Но только их все равно не отыскать. Те холмики безымянными оставались в тылу у врага.
О Митьке распространился было слух, что и он погиб, но он объявился и с партизанами вступал в Белград. Теперь он в экспедиции на Памире. Может, ищет «снежного человека».
Ангелина в праздники сидит в президиуме с орденскими колодками в два ряда на широкой груди. Если ее просят выступить с воспоминаниями о фронте, она поднимается и, упираясь ладонями о стол, туго, отрешенно говорит о нашем единстве. Не любит развозить. Было и было, и всего-то делов. После войны она опять упорно училась, одолела аспирантуру и возглавляет исторический факультет пединститута в Сызрани.
Старшина хорошо воевал в танковой бригаде, а незадолго до победы подорвался на мине — выжил, но остался без ноги. Сейчас он играет в джазе в самом большом московском кинотеатре «Россия».
Чаще других ставропольцев я вижу Анечку.
Она сидит в застекленной кабинке за кассой в «Кафетерии», что неподалеку от Белорусского вокзала. Толстой косы ее давно нет и в помине — коротко подстриженные волосы уложены мягкими локонами. Учиться после войны Анечке не пришлось — она замужем, растит двух сыновей. В сущности, они уже взрослые парни, но мне Анечка все еще кажется молодой — она ведь была младшей из нас.
Я стучу в стекло ее кабинки.
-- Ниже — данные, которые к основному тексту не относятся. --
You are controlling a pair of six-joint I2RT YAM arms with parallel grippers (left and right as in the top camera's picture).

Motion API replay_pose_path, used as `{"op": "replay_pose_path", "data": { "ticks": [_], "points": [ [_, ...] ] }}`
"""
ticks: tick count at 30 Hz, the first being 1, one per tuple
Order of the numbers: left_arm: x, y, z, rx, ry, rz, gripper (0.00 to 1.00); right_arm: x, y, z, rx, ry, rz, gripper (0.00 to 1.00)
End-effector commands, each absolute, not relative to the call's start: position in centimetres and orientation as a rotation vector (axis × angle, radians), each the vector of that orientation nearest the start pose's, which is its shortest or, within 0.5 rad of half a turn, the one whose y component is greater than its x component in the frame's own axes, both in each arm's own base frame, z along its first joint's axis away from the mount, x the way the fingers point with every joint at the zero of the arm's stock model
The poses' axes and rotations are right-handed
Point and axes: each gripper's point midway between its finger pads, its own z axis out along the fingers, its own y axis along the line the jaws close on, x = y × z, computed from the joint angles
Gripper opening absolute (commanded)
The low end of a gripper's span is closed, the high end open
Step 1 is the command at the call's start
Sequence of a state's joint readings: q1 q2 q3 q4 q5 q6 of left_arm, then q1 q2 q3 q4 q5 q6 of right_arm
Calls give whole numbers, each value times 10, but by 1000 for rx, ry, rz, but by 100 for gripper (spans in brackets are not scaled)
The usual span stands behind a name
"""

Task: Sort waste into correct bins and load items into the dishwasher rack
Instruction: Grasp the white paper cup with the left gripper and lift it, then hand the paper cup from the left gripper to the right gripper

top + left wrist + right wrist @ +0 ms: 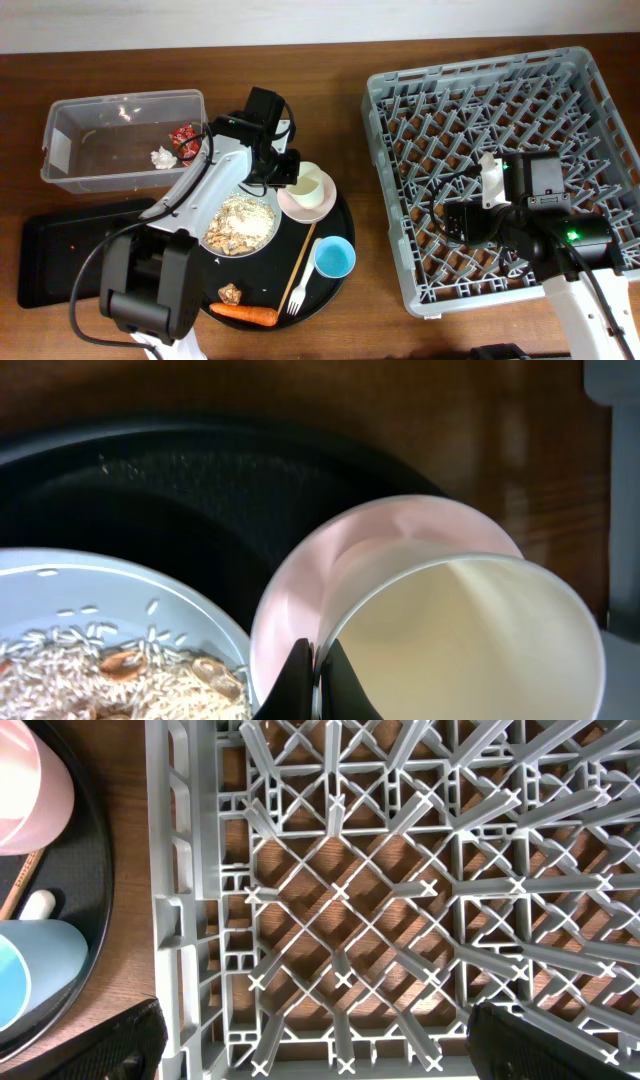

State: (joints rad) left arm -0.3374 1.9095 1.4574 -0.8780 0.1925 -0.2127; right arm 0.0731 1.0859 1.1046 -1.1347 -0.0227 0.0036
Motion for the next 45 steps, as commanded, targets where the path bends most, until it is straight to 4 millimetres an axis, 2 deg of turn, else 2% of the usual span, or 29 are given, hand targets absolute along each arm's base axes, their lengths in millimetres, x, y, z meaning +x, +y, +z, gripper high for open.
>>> {"op": "replay_pose_path", "data": {
  "ticks": [1, 5, 7, 8, 10, 12, 14, 16, 19, 23, 27, 33, 38, 45],
  "points": [
    [376, -160, 83, 196, 2943, -377, 0, 250, 21, 197, -96, 2670, 42, 99],
    [386, -131, 123, 80, 2897, -407, 0, 251, 20, 198, -93, 2666, 36, 99],
    [389, -132, 149, 44, 2834, -606, 0, 256, 21, 200, -86, 2644, 37, 99],
    [387, -143, 166, 47, 2783, -799, 0, 263, 26, 204, -54, 2610, 82, 99],
    [382, -166, 196, 92, 2669, -1161, 0, 275, 48, 215, -106, 2537, 243, 99],
    [372, -190, 232, 241, 2493, -1489, 0, 286, 74, 232, -203, 2434, 420, 98],
    [360, -206, 261, 388, 2325, -1708, 0, 289, 97, 249, -349, 2330, 547, 99],
    [348, -219, 277, 468, 2238, -1834, 0, 286, 119, 265, -526, 2209, 666, 99],
    [334, -238, 279, 537, 2236, -1880, 0, 271, 144, 282, -743, 2052, 811, 99],
    [312, -262, 290, 650, 2184, -1988, 0, 256, 159, 297, -917, 1892, 891, 99],
    [304, -276, 288, 716, 2181, -1978, 0, 253, 164, 304, -939, 1843, 933, 99],
    [302, -278, 289, 717, 2187, -1987, 0, 249, 167, 308, -949, 1820, 977, 99],
    [300, -281, 289, 723, 2192, -1993, 0, 245, 170, 311, -959, 1801, 1016, 87],
    [293, -288, 289, 754, 2193, -2005, 0, 256, 171, 297, -941, 1851, 1049, 76]
  ]
}}
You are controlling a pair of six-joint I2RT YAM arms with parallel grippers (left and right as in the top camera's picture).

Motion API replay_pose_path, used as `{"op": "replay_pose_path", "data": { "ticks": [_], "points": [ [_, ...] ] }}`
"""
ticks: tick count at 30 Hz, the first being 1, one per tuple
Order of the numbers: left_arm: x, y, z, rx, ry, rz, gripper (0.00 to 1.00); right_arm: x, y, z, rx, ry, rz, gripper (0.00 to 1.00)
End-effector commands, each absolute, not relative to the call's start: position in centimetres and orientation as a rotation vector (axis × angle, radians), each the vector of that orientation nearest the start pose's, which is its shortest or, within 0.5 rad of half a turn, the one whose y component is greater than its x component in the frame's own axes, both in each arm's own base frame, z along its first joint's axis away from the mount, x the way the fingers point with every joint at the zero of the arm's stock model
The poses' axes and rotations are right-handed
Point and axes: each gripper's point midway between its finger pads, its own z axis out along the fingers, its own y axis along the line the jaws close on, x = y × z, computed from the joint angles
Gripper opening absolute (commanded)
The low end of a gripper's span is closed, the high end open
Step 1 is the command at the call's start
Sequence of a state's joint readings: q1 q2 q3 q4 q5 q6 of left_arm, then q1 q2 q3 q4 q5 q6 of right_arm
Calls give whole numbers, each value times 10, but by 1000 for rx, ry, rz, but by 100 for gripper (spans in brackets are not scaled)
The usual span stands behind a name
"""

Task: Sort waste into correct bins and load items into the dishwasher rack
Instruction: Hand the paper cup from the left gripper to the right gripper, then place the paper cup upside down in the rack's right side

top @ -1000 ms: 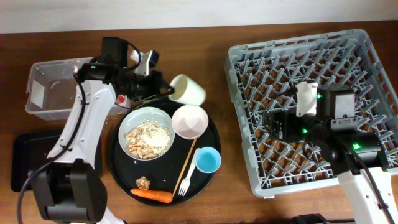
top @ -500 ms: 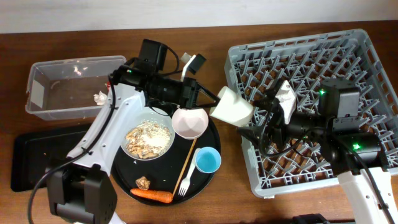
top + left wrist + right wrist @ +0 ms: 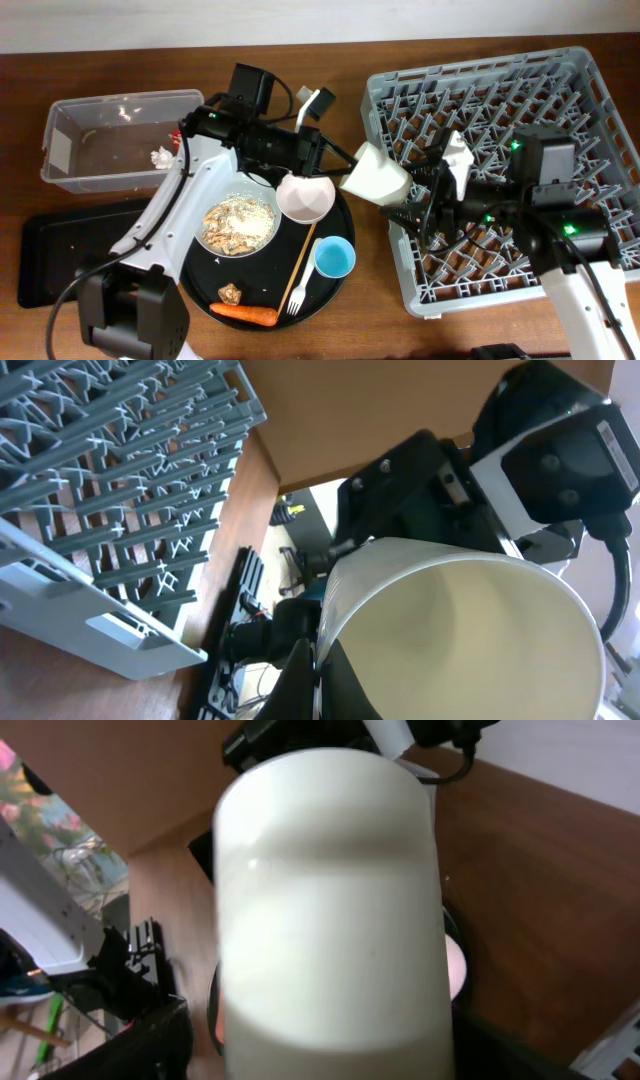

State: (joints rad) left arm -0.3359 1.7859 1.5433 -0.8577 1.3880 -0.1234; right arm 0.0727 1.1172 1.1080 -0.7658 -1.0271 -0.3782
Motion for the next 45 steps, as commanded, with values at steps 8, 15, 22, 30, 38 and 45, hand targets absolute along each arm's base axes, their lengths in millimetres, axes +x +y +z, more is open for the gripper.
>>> {"op": "replay_pose_path", "data": {
  "ticks": [8, 15, 22, 30, 38, 45],
  "points": [
    [292, -289, 289, 755, 2193, -2005, 0, 261, 171, 290, -930, 1879, 1068, 66],
    [300, -288, 275, 728, 2267, -1890, 36, 262, 170, 290, -888, 1910, 1076, 57],
    [339, -224, 176, 449, 2774, -982, 51, 291, 131, 270, -573, 2167, 752, 56],
    [341, -92, 158, -9, 2974, -244, 53, 296, 19, 265, 29, 2402, 358, 49],
    [333, -63, 204, -77, 2833, -168, 55, 255, -129, 248, 782, 2476, 15, 48],
    [329, -62, 209, -76, 2827, -170, 55, 228, -190, 201, 1168, 2532, -20, 48]
  ]
}}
Она скашивает свои голубые глаза в мою сторону, улыбается, а пальцы ее продолжают ловко нажимать клавиши кассы и выбрасывать на тарелку чеки и сдачу.
Об Анечке рассказывали, что она не боялась ни обстрела, ни бомбежки. Мины жахают, а она не прячется, дуреха, стоит на виду. Сейчас, глядя на нее, никому и в голову не придет ничего такого.
Но ведь было! И Ставрополь был. Ника. И наше с ней прощание. Потом ее плен, побег…
Может быть, следовало обо всем этом рассказать. Но ведь это другая повесть. Я же хотела рассказать всего лишь о том, как мы уходили в ту первую зиму на фронт. Мы знали — если будет эта война, она не обойдет нас. И вступали в нее, как в свою судьбу. Вот и все.